Поднялся переполох. Противники вскочили и схватились за стулья. Еще минута, и они бросились бы друг на друга. Но вмешался Смбат. Он оттащил брата в сторону и отчеканил Мелкону:
— Завтра утром ты получишь выигрыш. Игра, разумеется, прекратилась. Смбат хотел немедленно уйти и взять с собой Микаэла.
— Нет, нет, — умолял Кязим-бек, — вы кровно обидите меня. Пустяки, помирятся.
Пока успокаивали игроков, вошли Гриша, примадонна, две хористки и певец. Их появление и особенно красивое, улыбающееся лицо примадонны успокоили разбушевавшиеся страсти.
Слывшая красавицей, примадонна была высокая, довольно полная блондинка, с завитками волос, собранных в греческий узел на затылке. Искусно подведенные глаза казались большими и томными. Пудра и белила скрывали кое-какие шероховатости кожи, а умело наложенные румяна придавали щекам привлекательную свежесть. Жидкие брови были подрисованы с таким мастерством, что никому не пришло бы в голову заподозрить тут участие косметики.
Примадонна дружески пожала всем руки и одарила компанию очаровательной улыбкой, свойственной служительницам сцены. Сазандары воодушевились, предвкушая исключительное пиршество, а стало быть, и щедрое вознаграждение, особенно если состоится примирение между Микаэлом и Мелконом.
Гриша обнял и расцеловал почтенного Папашу, нашептывая ему фривольные похвалы дамам. Старик, подкручивая пышные усы и поправляя галстук, уставился, как блудливый кот, на примадонну, и, меряя ее взглядом с ног до головы, мысленно раздевал красотку.

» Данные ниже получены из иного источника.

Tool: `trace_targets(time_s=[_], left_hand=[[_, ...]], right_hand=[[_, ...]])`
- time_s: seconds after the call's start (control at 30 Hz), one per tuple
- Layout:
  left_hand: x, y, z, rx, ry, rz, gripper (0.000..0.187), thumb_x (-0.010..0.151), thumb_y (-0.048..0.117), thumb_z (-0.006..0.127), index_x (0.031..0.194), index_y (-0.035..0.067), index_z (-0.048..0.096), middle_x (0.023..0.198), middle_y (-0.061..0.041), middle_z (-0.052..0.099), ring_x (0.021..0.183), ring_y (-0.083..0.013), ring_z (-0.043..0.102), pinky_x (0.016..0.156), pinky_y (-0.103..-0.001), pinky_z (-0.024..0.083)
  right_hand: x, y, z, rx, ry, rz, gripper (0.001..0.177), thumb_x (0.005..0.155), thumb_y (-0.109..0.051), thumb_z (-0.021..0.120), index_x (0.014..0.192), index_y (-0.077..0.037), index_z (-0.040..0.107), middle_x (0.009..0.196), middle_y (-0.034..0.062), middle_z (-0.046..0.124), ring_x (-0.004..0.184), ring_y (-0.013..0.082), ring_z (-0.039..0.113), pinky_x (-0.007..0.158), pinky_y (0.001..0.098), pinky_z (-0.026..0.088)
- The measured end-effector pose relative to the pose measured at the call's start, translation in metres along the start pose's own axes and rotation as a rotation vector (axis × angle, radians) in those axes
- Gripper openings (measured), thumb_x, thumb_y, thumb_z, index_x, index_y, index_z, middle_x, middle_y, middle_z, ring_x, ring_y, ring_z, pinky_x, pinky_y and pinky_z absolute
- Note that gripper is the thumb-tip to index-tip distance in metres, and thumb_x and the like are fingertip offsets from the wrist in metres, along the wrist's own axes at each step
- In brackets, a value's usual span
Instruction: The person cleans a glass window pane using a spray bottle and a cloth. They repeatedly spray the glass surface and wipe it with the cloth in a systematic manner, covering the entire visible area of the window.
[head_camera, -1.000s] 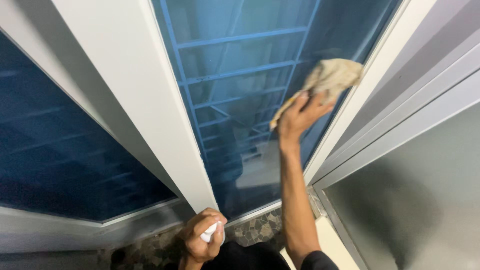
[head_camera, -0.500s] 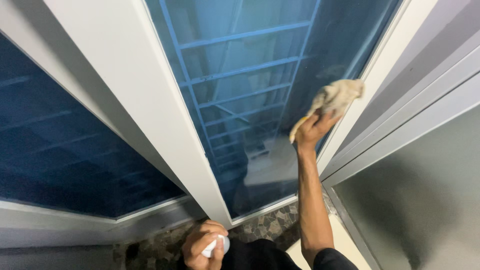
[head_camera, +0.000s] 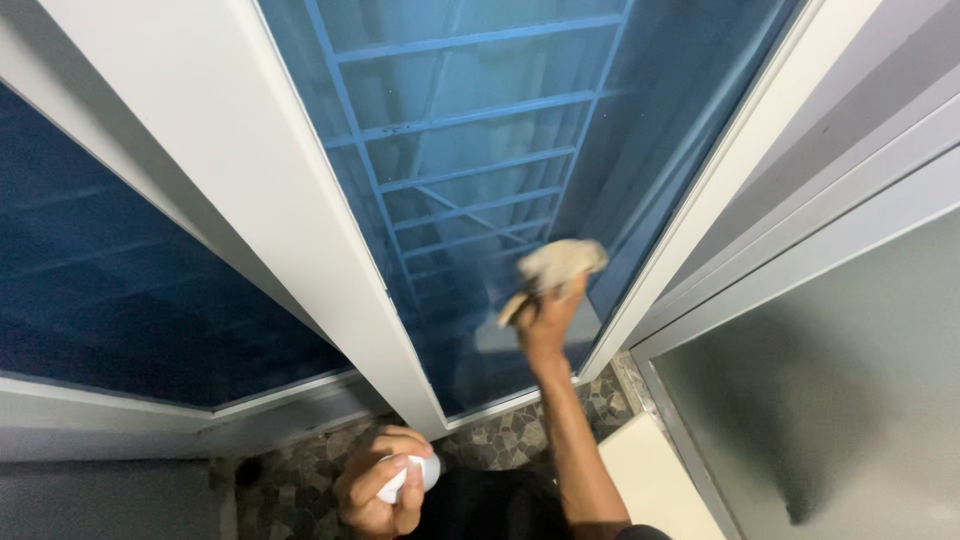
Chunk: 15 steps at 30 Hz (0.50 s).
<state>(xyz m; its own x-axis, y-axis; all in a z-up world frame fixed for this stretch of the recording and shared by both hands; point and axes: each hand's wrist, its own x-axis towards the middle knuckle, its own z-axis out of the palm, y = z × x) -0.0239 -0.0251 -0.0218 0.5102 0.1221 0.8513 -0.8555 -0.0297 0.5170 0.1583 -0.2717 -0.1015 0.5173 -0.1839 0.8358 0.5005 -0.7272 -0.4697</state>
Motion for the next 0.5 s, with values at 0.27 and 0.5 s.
trace_targets(time_s=[0.27, 0.5], left_hand=[[-0.006, -0.005, -0.003, 0.146, -0.033, -0.106, 0.035, 0.090, -0.003, 0.061, 0.122, 0.006, 0.051, 0.084, -0.016, 0.070, 0.072, -0.0238, 0.072, 0.065, -0.039, 0.061], [0.041, -0.018, 0.020, -0.009, -0.121, 0.042, 0.032, 0.091, -0.003, 0.062, 0.120, 0.007, 0.052, 0.084, -0.015, 0.069, 0.071, -0.0263, 0.072, 0.065, -0.040, 0.063]], right_hand=[[0.011, 0.012, 0.018, -0.060, 0.227, 0.289, 0.051, 0.101, -0.008, 0.047, 0.150, 0.004, 0.042, 0.159, 0.0352, 0.024, 0.150, 0.0487, 0.026, 0.126, 0.0574, 0.018], [-0.067, -0.069, 0.052, 0.007, -0.245, -0.456, 0.042, 0.074, -0.020, 0.077, 0.113, -0.019, 0.062, 0.133, 0.0185, 0.038, 0.126, 0.0458, 0.045, 0.112, 0.0663, 0.032]])
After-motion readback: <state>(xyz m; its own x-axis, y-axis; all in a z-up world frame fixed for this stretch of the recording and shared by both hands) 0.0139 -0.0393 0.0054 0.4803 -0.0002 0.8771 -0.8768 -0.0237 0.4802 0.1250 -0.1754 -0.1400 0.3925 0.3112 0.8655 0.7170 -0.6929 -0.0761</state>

Полчаса спустя Кязим-бек пригласил гостей в столовую, где их ожидал стол, ломившийся от обилия яств и вин. Микаэл занял место по правую руку примадонны. Больше месяца он не бывал в женском обществе и стосковался по нем. Гриша очутился слева от красавицы. Кязим-бек и грузинский князь сели напротив. Смбат занял место между хозяином дома и Папашей.
Распорядителем пира был избран Гриша. Первое время все старались держаться солидно в присутствий примадонны, тем более что впечатление от ссоры еще не рассеялось. Тамада предложил тост за «яркую звезду» искусства — тост, принятый стоя и с большим воодушевлением. Сазандары исполнили туш.
— Silence![7] — воскликнул молодой юрист с утомленным лицом, исполнявший обязанности мирового судьи.
Воцарилось молчание. Юрист произнес речь, посвященную красоте и искусству. Начал он с древних греков и римлян, дошел до наших дней и, исчерпав весь запас своих знаний, закончил:
— Ergo[8] мы, как горячие поклонники искусства, преклоняемся перед его царицей.